Problem statement
Line by line, the data below should be set down unchanged, with images excluded.

Given information

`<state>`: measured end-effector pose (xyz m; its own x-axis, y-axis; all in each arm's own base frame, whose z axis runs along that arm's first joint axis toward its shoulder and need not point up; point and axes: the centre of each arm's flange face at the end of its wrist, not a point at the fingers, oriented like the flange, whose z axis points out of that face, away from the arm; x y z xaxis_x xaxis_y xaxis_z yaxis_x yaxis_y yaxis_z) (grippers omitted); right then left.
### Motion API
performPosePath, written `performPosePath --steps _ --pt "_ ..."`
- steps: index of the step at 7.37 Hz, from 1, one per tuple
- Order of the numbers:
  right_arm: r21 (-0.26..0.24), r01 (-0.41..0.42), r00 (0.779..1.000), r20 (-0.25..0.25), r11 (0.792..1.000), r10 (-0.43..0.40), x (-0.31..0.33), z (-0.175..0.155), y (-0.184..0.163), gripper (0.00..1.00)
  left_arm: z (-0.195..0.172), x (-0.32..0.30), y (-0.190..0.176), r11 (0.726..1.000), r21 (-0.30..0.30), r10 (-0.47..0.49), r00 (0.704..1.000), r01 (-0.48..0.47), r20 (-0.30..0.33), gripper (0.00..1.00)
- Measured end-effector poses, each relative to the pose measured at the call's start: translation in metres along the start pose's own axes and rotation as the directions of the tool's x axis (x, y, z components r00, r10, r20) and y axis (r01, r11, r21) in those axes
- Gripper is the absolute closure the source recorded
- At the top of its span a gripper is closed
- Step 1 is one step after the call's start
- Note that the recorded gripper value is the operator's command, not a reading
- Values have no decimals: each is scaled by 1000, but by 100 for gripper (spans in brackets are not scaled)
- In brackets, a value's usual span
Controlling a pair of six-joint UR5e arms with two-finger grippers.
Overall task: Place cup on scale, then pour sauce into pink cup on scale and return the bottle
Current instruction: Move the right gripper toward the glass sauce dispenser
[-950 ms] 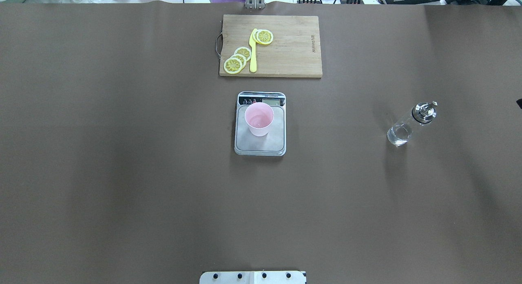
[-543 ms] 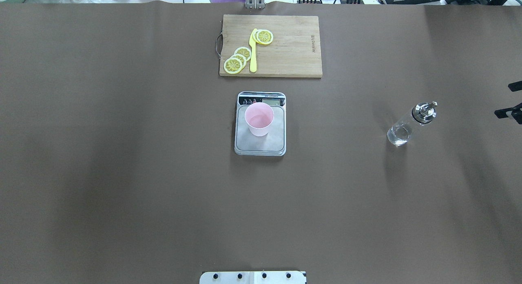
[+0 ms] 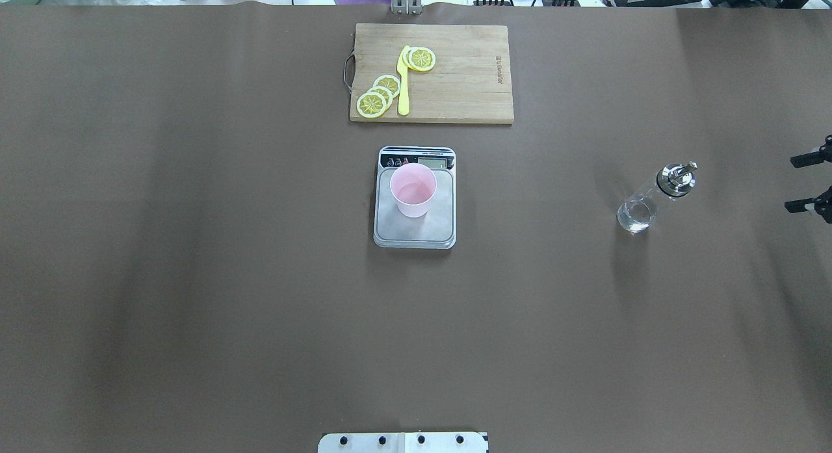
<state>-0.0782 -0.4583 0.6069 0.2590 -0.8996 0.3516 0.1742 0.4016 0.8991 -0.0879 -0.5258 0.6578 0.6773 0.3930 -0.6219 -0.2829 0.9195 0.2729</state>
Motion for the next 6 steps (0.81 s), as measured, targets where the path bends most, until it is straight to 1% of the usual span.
performPosePath --steps 2,3,4,6 --pt "23 49 998 27 999 -50 -1 9 -18 1 0 0 1 1000 0 -5 1000 5 0 2" --pt "32 62 997 40 998 -63 -3 19 -33 1 0 0 2 1000 0 -5 1000 5 0 2" --pt "33 61 997 47 998 -62 -5 32 -46 1 1 0 3 1000 -1 -6 1000 6 -1 2" --pt "26 62 997 41 998 -63 -11 54 -56 1 2 0 4 1000 -3 -8 1000 8 -2 2"
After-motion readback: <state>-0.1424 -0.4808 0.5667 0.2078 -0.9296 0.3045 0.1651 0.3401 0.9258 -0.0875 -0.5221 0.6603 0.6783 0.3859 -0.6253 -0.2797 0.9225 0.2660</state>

Final answer
`<state>`: measured end-effector pose (xyz m; its own x-axis, y-axis; all in each arm's own base frame, whose z axis runs along that arm's first joint axis toward its shoulder and need not point up; point and axes: the centre of each arm's flange face at the end of its wrist, not a point at the fingers, oriented like the flange, whose z axis points out of that face, away from the arm; x y z xaxis_x xaxis_y xaxis_z yaxis_x yaxis_y yaxis_z) (grippers omitted); right then left.
### Motion API
performPosePath, written `performPosePath --steps _ --pt "_ ..."`
- steps: index of the step at 7.37 Hz, from 1, one per tuple
- Order of the numbers:
  right_arm: r21 (-0.26..0.24), r01 (-0.41..0.42), r00 (0.779..1.000), r20 (-0.25..0.25), r11 (0.792..1.000), r10 (-0.43..0.40), x (-0.31..0.33), z (-0.175..0.155), y (-0.184..0.163), gripper (0.00..1.00)
  left_arm: z (-0.195..0.172), x (-0.32..0.30), y (-0.190..0.176), r11 (0.726..1.000), r21 (-0.30..0.30), r10 (-0.47..0.49), r00 (0.704..1.000), r01 (-0.48..0.47), r20 (-0.30..0.33), gripper (0.00..1.00)
- Measured end-effector poses, each relative to the pose measured at the call's start: translation in metres along the start pose's own axes and rotation as the directions of the tool's x axis (x, y, z components r00, r10, r20) and y axis (r01, r11, r21) in those axes
- Gripper is the absolute closure the source recorded
- At the top of its span a gripper is closed
- Step 1 is one step after the call's start
- Note that the recorded gripper value is the operator's command, not a reading
- Values have no decimals: each is scaled by 1000, but by 100 for gripper (spans in brackets are not scaled)
- In brackets, a value's usual span
Controlling a pair of six-joint UR5e arms with two-finger grippers.
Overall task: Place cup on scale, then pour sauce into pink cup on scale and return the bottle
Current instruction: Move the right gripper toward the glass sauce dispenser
[-950 ms] 
[-543 ms] 
[+0 ms] 
<state>-0.0782 -0.4583 0.6069 0.2590 -0.8996 0.3516 0.1742 0.4016 0.8991 -0.0879 -0.5258 0.6578 0.6773 0.3930 -0.6219 -0.2829 0.9195 0.2729</state>
Motion for the next 6 steps (0.81 s), as measured, targets where the path bends most, until it is straight to 1% of the usual span.
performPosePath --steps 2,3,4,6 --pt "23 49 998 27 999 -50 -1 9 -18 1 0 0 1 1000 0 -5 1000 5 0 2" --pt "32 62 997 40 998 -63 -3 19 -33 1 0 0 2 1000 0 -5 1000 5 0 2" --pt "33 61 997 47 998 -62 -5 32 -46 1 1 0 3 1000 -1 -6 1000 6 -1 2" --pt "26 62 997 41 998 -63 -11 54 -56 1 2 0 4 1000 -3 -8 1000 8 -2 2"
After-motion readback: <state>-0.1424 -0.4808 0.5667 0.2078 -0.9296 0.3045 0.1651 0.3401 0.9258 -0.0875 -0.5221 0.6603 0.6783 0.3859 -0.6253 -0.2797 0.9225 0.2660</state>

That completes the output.